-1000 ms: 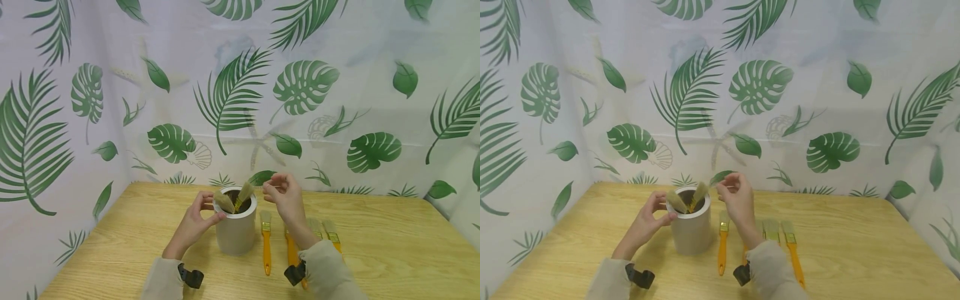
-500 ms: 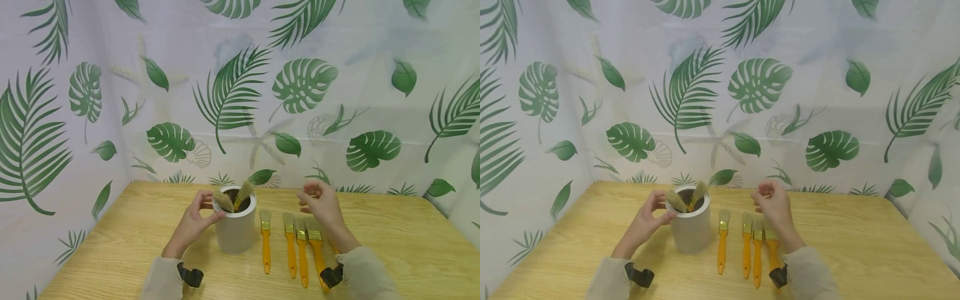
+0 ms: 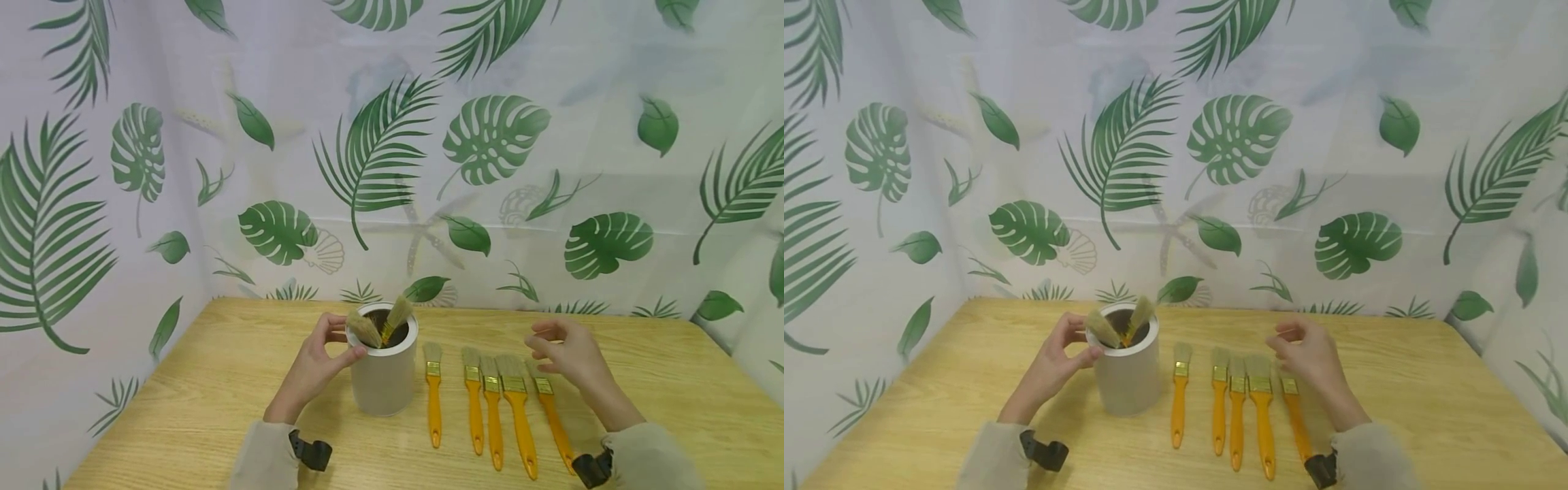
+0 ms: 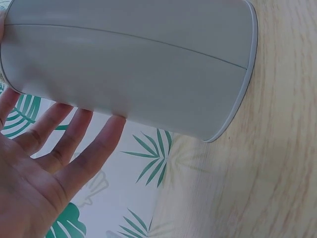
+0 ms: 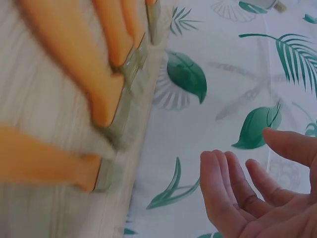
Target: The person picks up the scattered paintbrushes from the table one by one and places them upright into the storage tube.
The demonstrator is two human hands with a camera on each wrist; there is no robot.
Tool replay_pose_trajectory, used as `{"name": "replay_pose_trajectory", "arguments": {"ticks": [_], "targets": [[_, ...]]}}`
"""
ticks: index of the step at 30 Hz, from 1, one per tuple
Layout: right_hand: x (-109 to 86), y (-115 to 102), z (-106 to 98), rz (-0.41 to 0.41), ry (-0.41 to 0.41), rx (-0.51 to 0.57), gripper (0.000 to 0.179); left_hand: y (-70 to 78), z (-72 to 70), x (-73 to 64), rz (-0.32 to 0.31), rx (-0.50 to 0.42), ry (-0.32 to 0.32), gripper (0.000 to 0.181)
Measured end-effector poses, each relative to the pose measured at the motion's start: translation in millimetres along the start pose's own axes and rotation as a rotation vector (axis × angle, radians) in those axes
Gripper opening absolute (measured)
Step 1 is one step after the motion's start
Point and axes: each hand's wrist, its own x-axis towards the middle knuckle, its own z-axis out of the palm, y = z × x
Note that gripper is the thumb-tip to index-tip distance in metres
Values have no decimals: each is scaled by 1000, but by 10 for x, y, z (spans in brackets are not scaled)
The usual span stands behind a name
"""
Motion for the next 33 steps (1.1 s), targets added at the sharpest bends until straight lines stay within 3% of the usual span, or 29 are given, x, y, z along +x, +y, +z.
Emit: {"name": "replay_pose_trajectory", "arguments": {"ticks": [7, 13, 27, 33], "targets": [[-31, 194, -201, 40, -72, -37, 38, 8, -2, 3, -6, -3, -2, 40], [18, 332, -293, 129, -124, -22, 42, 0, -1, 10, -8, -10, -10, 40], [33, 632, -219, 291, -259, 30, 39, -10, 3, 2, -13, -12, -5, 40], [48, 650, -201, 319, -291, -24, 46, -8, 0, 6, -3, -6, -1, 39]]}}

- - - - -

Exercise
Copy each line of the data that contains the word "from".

Output
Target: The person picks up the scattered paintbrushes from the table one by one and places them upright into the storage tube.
ticks: index of the step at 30 Hz, from 1, one per tuple

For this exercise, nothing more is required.